Racconto per il concorso "300 Parole Per Un Incubo", 2009 - edizione 8

Come definire l’immensa distesa - ora calma, ora impetuosa - che nasceva e moriva oltre il piccolo orifizio scavato nel muro? E che cosa si celava superato il confine che evaporava a orizzonte, al di là del famelico azzurro?
C’era il niente? Oppure l’eldorado? O forse... la morte.
Domande prive di risposta per l’essere che scrutava nell’ignoto.
In fondo, egli conosceva il suo mondo e tanto gli bastava. Una quotidianità fatta di cortine invalicabili, di dolori fisici, di azioni ripetitive. Tuttavia, aveva cibo, acqua e, in alto, una luce rossa che venerava ogni mattina, quando si accendeva e ruotava da una parte all’altra della stanza.
Si sentiva felice: non gli mancava nulla, perché di nulla aveva cognizione.
Un giorno, però, il suo sole fu eclissato.
Sulle prime non capì: non aveva mai udito grida e detonazioni.
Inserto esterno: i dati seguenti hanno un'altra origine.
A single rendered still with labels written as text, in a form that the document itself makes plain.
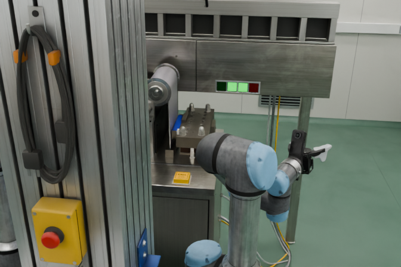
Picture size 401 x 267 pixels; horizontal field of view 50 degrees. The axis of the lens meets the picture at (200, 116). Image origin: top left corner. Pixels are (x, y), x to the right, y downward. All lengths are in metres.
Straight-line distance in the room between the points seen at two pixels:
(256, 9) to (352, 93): 2.87
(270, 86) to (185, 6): 0.63
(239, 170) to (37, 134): 0.51
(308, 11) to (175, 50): 0.73
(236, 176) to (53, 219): 0.47
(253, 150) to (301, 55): 1.32
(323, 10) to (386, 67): 2.75
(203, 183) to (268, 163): 0.92
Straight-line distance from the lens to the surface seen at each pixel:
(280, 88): 2.41
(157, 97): 2.10
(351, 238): 3.31
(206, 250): 1.41
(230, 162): 1.11
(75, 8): 0.77
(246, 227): 1.22
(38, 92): 0.85
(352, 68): 4.91
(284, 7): 2.31
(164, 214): 2.12
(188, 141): 2.15
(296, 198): 2.93
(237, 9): 2.30
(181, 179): 1.99
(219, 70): 2.38
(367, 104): 5.10
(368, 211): 3.63
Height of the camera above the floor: 1.96
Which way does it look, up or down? 23 degrees down
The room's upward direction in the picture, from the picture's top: 1 degrees clockwise
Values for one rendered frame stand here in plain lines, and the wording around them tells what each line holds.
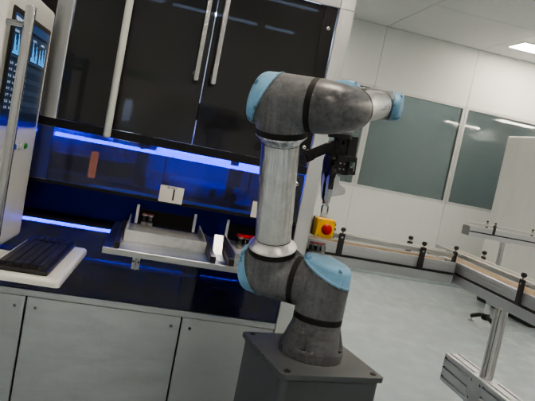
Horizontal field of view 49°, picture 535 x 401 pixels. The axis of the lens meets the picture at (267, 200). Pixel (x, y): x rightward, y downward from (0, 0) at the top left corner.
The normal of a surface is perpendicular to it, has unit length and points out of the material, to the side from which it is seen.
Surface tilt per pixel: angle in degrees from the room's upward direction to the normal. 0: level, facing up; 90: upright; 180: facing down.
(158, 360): 90
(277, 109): 111
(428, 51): 90
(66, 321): 90
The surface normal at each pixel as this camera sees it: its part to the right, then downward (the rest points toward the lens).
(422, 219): 0.18, 0.12
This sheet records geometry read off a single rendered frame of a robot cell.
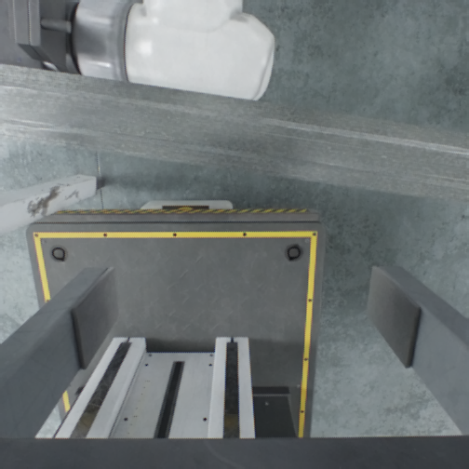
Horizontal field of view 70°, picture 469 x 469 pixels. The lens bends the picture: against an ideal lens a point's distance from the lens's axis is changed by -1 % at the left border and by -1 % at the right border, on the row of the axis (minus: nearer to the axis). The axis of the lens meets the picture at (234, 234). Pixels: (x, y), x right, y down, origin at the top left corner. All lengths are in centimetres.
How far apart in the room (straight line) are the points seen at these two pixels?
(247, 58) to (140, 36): 11
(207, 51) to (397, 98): 86
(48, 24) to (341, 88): 87
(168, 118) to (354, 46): 89
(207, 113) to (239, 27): 12
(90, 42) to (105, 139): 11
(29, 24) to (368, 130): 32
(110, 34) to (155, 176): 73
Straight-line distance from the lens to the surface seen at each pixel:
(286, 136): 31
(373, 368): 145
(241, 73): 39
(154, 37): 39
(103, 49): 41
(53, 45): 41
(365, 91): 114
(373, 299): 17
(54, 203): 85
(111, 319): 17
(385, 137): 35
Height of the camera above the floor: 107
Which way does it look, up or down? 74 degrees down
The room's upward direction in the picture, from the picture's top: 180 degrees clockwise
Poi arrivarono loro, i demoni venuti da quell’ignoto che lo affascinava. Creature che avanzavano in modo bizzarro e che si ricoprivano di sgargianti ornamenti.

Appena abbatterono il suo muro, cercò di aggredirli con le sue unghie ricurve. Scalciò e lanciò berci simili ai latrati di un cane randagio, ma fu inutile. Lo bloccarono e lo condussero in una realtà accecante.
Fuori, carri blindati schiacciavano, sotto cingoli rugginosi, macerie e cadaveri. Scheletri di case popolari si stagliavano nel disastro, mentre fantocci, con una croce uncinata cucita su una divisa sgualcita, alzavano le braccia al cielo.
Lui non capiva nulla di tutto questo. Era schiavo di un pianeta di cui non aveva coscienza.
Fu rinchiuso in una gabbia di ferro, ripulito con gettiti d’acqua. Tutti ridevano nello scrutare le profonde cicatrici che gli deturpavano il ventre e le iridi grigio perla che teneva sgranate per il cieco terrore.
Era l’alba di un nuovo millennio, ma per lui, bambino rubato all’infanzia, non poteva che essere l’anno zero.